*** Begin section ***

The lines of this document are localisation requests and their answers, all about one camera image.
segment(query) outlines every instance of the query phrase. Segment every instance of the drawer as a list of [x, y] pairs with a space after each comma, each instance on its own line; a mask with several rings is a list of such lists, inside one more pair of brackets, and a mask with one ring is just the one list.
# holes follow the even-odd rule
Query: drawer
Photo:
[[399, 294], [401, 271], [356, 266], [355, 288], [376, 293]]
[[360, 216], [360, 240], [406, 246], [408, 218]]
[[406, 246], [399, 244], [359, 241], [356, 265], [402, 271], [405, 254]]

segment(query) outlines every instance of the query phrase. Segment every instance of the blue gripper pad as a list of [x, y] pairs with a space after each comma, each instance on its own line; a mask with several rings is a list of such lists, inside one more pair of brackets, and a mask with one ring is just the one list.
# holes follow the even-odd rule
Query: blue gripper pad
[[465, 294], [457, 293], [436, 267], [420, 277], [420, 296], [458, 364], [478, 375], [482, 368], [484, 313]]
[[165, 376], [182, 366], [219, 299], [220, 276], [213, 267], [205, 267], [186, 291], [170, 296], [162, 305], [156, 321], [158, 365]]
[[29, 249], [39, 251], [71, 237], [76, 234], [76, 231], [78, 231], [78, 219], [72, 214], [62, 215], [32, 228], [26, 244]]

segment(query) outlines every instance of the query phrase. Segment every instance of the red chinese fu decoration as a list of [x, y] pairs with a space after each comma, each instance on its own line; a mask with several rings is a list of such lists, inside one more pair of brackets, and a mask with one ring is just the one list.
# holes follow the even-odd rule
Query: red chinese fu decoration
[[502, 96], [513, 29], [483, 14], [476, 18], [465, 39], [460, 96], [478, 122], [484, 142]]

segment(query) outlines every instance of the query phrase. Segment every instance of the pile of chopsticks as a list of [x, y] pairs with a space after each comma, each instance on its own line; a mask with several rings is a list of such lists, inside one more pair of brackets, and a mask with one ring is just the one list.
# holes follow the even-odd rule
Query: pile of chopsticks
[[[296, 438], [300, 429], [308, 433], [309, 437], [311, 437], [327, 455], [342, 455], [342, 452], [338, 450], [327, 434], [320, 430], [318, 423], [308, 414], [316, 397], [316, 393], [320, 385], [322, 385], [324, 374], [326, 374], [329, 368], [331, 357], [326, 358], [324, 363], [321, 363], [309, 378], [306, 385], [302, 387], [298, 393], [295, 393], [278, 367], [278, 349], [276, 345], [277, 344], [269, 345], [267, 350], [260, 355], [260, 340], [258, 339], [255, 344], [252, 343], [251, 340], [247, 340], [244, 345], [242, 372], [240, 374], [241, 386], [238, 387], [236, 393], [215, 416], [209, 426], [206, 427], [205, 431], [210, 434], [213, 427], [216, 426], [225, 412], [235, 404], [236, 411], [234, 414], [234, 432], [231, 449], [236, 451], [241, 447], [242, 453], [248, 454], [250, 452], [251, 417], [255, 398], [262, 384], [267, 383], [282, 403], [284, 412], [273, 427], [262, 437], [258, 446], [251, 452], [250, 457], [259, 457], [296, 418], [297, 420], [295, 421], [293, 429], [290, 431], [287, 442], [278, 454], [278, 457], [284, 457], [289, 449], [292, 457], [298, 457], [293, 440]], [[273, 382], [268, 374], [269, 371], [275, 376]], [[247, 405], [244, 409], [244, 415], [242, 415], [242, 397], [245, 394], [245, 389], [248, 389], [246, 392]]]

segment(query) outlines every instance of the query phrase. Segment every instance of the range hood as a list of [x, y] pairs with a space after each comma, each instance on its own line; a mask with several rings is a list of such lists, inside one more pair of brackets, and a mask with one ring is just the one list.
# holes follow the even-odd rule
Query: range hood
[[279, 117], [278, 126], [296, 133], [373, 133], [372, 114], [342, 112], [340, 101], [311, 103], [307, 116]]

*** End section ***

Aim of the exercise: Every record must appear in the answer exactly as it does above.

Task output:
The lines of this document are localisation requests and their answers, all about one camera image.
segment(query) outlines every instance of the query phrase. Segment every instance of the drawer as a list of [x, y] pairs with a space after each comma, each instance on its own line; a mask with several rings is a list of such lists, inside one more pair of brackets, and a mask with one ring is just the one list.
# holes follow the even-odd rule
Query: drawer
Photo:
[[399, 294], [401, 271], [356, 266], [355, 288], [376, 293]]
[[360, 216], [360, 240], [406, 246], [408, 218]]
[[406, 246], [399, 244], [359, 241], [356, 265], [402, 271], [405, 254]]

segment(query) outlines every instance of the query phrase. Segment every instance of the blue gripper pad as a list of [x, y] pairs with a space after each comma, each instance on its own line; a mask with several rings is a list of such lists, inside one more pair of brackets, and a mask with one ring is just the one list.
# holes follow the even-odd rule
Query: blue gripper pad
[[465, 294], [457, 293], [436, 267], [420, 277], [420, 296], [458, 364], [478, 375], [482, 368], [484, 313]]
[[165, 376], [182, 366], [219, 299], [220, 276], [213, 267], [205, 267], [186, 291], [170, 296], [162, 305], [156, 321], [158, 365]]
[[29, 249], [39, 251], [71, 237], [76, 234], [76, 231], [78, 231], [78, 219], [72, 214], [62, 215], [32, 228], [26, 244]]

segment(query) outlines every instance of the query phrase. Segment every instance of the red chinese fu decoration as a list of [x, y] pairs with a space after each comma, each instance on its own line; a mask with several rings is a list of such lists, inside one more pair of brackets, and a mask with one ring is just the one list.
# holes follow the even-odd rule
Query: red chinese fu decoration
[[502, 96], [513, 29], [483, 14], [476, 18], [465, 39], [460, 96], [478, 122], [484, 142]]

segment(query) outlines every instance of the query phrase. Segment every instance of the pile of chopsticks as a list of [x, y] pairs with a space after each comma, each instance on its own line; a mask with several rings is a list of such lists, inside one more pair of brackets, and a mask with one ring is just the one list.
# holes follow the even-odd rule
Query: pile of chopsticks
[[[296, 438], [300, 429], [308, 433], [309, 437], [311, 437], [327, 455], [342, 455], [342, 452], [338, 450], [327, 434], [320, 430], [318, 423], [308, 414], [316, 397], [316, 393], [320, 385], [322, 385], [324, 374], [326, 374], [329, 368], [331, 357], [326, 358], [324, 363], [321, 363], [309, 378], [306, 385], [302, 387], [298, 393], [295, 393], [278, 367], [278, 349], [276, 345], [277, 344], [269, 345], [267, 350], [260, 355], [260, 340], [258, 339], [255, 344], [252, 343], [251, 340], [247, 340], [244, 345], [242, 372], [240, 374], [241, 386], [238, 387], [236, 393], [215, 416], [209, 426], [206, 427], [205, 431], [210, 434], [213, 427], [216, 426], [225, 412], [235, 404], [236, 411], [234, 414], [234, 432], [231, 449], [236, 451], [241, 447], [242, 453], [248, 454], [250, 452], [251, 417], [255, 398], [262, 384], [267, 383], [282, 403], [284, 412], [273, 427], [262, 437], [258, 446], [251, 452], [250, 457], [259, 457], [296, 418], [297, 420], [295, 421], [293, 429], [290, 431], [287, 442], [278, 454], [278, 457], [284, 457], [289, 449], [292, 457], [298, 457], [293, 440]], [[273, 382], [268, 374], [269, 371], [275, 376]], [[247, 405], [244, 409], [244, 415], [242, 415], [242, 397], [245, 394], [245, 389], [248, 389], [246, 392]]]

segment(query) outlines every instance of the query phrase. Segment every instance of the range hood as a list of [x, y] pairs with a space after each comma, each instance on its own line; a mask with several rings is a list of such lists, inside one more pair of brackets, and a mask with one ring is just the one list.
# holes follow the even-odd rule
Query: range hood
[[279, 117], [278, 126], [296, 133], [373, 133], [372, 114], [342, 112], [340, 101], [311, 103], [307, 116]]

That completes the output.